What you need to do: The entries follow. Copy every line in which "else" appears.

Stored dataset items:
• • • •

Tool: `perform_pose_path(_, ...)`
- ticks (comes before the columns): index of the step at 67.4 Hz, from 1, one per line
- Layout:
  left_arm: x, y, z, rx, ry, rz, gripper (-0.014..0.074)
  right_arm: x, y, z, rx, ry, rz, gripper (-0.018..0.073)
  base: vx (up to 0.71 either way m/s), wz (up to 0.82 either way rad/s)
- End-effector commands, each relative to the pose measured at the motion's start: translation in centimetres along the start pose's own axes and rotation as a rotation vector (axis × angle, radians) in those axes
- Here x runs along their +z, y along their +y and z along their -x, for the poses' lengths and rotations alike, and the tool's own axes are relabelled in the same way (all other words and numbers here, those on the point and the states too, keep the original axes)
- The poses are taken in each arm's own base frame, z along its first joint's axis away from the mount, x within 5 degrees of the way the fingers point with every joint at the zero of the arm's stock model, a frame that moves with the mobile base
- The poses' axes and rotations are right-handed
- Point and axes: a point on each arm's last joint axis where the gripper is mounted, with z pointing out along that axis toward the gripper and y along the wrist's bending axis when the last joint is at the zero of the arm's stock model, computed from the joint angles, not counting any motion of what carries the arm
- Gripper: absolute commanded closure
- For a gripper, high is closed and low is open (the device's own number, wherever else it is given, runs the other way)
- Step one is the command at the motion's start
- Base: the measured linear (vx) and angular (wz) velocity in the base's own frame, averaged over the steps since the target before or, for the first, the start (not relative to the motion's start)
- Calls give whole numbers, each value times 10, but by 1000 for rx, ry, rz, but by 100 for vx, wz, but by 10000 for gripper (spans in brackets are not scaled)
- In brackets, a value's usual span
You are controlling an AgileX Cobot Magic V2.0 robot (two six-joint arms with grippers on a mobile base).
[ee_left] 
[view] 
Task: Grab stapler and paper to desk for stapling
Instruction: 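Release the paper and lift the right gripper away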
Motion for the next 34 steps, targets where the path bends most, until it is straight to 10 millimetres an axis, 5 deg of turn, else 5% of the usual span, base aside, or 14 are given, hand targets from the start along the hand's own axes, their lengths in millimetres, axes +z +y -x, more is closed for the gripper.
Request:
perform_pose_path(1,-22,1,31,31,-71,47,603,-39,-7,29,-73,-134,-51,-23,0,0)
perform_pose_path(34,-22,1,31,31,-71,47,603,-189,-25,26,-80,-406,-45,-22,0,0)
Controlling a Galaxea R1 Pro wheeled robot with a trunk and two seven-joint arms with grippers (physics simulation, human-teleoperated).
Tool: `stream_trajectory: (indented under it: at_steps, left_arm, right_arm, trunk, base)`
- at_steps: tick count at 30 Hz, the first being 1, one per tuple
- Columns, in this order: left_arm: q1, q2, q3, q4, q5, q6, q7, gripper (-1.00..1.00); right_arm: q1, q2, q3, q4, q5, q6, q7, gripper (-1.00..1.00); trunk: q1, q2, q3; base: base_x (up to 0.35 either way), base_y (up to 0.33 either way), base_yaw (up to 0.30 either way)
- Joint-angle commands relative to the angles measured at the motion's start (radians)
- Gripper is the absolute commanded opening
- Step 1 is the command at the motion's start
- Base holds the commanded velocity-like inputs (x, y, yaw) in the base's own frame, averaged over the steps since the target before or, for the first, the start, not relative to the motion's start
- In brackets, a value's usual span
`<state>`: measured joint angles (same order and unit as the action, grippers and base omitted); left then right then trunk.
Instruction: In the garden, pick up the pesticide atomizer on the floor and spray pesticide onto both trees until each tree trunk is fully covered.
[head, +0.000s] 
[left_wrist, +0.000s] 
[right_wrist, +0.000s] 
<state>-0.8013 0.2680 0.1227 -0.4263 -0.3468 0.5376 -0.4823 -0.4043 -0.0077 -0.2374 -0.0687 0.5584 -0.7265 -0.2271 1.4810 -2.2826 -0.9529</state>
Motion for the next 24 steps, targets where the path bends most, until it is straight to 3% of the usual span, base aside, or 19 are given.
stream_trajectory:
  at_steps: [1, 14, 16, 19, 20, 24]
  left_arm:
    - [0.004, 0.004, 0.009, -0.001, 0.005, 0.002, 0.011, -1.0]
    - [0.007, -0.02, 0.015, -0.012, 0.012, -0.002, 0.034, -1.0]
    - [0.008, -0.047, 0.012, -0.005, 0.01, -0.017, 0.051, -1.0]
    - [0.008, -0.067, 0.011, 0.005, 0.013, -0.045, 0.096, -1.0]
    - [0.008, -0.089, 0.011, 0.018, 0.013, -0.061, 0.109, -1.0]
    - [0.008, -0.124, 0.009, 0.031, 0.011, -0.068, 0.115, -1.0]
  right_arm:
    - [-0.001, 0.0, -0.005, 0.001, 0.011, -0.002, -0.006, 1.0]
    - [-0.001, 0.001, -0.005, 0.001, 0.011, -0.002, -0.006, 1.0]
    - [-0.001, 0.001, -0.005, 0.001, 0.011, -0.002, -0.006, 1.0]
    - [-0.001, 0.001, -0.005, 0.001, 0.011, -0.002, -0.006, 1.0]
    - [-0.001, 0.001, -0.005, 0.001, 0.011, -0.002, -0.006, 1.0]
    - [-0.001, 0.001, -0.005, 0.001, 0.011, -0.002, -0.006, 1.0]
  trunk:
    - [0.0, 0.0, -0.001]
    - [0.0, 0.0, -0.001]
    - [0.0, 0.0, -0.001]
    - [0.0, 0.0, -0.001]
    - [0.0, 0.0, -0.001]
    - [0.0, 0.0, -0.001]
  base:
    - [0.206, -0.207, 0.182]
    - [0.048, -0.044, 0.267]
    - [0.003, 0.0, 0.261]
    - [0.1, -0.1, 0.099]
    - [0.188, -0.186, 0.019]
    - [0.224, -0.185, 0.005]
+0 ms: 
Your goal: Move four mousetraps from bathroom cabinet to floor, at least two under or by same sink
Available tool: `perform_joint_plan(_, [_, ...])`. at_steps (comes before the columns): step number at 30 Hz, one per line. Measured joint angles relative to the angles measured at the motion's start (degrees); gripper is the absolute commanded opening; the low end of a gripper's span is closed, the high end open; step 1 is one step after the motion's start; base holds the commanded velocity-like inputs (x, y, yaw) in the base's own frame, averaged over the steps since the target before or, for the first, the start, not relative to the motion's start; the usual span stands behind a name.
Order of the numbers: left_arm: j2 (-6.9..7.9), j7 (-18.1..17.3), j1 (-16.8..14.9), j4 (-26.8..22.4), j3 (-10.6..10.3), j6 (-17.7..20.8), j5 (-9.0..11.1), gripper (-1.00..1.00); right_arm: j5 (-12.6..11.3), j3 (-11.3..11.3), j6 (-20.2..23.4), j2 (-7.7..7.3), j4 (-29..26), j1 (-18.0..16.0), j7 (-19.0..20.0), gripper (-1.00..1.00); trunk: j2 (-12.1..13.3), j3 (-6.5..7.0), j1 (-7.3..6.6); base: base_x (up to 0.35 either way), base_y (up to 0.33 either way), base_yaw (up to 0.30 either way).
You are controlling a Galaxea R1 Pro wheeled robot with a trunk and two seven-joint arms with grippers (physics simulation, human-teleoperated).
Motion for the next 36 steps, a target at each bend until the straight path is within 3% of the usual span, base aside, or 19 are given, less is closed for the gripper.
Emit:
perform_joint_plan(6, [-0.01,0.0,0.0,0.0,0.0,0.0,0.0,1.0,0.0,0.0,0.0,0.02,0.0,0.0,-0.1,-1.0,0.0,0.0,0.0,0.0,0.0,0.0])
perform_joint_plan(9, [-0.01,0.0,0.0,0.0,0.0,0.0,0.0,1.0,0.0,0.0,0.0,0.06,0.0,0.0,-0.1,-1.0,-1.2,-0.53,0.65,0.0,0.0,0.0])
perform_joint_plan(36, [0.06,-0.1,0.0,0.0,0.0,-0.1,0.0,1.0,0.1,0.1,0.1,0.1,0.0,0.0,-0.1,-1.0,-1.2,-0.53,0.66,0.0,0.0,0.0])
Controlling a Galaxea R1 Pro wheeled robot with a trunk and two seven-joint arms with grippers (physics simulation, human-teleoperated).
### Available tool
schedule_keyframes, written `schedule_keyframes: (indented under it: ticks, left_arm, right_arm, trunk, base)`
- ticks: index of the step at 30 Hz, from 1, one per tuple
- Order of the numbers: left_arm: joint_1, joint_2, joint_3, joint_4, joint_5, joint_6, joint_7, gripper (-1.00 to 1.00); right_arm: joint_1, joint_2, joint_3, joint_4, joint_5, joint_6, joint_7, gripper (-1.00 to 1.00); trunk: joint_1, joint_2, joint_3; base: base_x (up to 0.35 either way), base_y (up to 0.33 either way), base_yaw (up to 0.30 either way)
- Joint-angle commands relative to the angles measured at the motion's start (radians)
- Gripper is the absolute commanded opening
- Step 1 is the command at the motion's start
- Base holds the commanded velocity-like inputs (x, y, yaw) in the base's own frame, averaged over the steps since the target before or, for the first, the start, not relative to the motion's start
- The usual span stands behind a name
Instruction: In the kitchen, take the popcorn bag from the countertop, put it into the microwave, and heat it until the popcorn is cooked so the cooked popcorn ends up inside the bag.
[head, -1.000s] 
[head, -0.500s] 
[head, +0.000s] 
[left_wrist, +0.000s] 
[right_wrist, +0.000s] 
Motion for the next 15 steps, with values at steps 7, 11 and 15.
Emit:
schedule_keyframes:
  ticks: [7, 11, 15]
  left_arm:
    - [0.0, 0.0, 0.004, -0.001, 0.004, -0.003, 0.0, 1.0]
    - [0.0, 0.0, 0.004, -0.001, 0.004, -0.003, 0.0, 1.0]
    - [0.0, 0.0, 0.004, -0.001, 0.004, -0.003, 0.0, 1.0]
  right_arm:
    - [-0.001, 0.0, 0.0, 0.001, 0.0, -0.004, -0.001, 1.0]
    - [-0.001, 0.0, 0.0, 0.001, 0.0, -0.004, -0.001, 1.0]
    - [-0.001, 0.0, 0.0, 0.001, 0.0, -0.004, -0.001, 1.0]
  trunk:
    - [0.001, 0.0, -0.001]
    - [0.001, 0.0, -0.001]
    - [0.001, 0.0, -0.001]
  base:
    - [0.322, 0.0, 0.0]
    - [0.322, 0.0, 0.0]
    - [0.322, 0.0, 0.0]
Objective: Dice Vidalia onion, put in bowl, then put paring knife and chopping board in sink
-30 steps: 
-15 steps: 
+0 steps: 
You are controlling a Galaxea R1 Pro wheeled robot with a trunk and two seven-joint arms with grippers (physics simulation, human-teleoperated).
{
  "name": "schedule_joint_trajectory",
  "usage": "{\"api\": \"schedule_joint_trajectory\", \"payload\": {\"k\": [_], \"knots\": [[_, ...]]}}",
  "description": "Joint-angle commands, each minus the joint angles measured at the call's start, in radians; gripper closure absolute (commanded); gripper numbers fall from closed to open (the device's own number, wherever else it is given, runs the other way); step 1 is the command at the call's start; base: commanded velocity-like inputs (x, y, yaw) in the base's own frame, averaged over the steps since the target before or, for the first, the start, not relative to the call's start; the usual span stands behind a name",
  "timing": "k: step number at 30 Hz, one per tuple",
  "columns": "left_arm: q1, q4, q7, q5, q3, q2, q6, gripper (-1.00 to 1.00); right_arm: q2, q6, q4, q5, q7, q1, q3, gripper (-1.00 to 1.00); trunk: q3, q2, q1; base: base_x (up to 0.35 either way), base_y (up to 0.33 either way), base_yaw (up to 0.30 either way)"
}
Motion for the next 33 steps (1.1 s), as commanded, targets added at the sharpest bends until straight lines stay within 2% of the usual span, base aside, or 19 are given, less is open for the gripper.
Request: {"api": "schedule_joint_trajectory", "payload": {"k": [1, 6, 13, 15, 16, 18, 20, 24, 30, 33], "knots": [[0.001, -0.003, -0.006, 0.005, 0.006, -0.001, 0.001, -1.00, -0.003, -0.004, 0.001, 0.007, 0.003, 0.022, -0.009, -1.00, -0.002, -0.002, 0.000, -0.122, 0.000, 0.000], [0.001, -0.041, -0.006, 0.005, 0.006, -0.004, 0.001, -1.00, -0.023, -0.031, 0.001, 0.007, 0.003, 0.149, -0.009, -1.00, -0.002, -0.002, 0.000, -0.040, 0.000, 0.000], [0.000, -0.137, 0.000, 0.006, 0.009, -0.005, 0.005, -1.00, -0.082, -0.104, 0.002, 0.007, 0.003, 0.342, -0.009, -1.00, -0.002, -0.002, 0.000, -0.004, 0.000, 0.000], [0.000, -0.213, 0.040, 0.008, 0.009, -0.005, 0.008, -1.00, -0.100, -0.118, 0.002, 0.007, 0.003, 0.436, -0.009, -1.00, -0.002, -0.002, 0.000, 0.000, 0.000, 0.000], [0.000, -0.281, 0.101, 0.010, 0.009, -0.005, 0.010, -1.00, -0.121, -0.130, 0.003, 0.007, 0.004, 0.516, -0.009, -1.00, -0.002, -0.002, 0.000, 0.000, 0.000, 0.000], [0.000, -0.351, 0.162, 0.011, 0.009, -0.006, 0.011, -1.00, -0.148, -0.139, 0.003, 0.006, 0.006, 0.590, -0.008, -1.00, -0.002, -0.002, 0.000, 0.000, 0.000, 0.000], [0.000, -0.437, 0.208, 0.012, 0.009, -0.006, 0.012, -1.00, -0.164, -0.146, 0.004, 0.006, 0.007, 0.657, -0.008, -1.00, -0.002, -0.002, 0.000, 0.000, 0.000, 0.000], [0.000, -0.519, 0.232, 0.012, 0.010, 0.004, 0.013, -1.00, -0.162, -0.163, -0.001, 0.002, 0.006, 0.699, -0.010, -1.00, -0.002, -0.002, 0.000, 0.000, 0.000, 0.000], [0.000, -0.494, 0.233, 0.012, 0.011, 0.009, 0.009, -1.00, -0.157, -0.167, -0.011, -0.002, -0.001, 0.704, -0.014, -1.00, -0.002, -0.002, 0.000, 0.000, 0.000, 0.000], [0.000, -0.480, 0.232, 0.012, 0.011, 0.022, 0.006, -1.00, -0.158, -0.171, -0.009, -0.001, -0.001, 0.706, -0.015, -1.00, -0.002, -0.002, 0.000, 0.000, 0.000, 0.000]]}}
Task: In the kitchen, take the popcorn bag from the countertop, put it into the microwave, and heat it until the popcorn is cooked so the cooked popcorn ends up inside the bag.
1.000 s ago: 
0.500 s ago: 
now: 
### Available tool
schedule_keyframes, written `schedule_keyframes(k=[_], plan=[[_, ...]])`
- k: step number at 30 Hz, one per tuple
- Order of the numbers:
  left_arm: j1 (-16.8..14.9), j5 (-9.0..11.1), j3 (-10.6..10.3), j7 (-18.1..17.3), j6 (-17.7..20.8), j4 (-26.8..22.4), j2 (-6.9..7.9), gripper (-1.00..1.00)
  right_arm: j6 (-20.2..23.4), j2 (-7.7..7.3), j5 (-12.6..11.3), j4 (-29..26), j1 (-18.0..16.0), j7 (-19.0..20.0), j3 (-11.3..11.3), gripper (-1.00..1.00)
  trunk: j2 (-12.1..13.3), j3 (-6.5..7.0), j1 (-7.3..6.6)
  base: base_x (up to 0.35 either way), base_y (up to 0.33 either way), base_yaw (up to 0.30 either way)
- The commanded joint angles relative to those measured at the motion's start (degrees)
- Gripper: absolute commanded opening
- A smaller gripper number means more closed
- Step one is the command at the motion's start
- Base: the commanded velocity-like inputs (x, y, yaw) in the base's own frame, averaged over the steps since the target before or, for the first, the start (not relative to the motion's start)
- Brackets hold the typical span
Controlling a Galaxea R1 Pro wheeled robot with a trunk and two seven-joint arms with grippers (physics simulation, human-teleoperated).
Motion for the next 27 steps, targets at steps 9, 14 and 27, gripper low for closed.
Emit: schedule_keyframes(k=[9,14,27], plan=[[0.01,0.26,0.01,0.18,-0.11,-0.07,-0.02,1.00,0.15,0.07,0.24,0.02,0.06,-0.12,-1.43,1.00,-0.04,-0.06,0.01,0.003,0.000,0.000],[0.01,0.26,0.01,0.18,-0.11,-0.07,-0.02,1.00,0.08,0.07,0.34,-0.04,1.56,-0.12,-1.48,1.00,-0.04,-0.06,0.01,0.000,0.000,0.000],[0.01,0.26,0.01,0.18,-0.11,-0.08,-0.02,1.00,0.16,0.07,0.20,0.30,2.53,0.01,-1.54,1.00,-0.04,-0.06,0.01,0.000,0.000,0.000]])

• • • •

Solution for this exercise:
- For a gripper, high is closed and low is open (the device's own number, wherever else it is given, runs the other way)
Motion for the next 34 steps, targets where the path bends most, until it is straight to 10 millimetres an axis, 5 deg of turn, else 5% of the usual span, base aside, or 14 are given, hand targets from the start along the hand's own axes, their lengths in millimetres, axes +z +y -x, more is closed for the gripper.
  "description": "Joint-angle commands, each minus the joint angles measured at the call's start, in radians; gripper closure absolute (commanded); gripper numbers fall from closed to open (the device's own number, wherever else it is given, runs the other way); step 1 is the command at the call's start; base: commanded velocity-like inputs (x, y, yaw) in the base's own frame, averaged over the steps since the target before or, for the first, the start, not relative to the call's start; the usual span stands behind a name",

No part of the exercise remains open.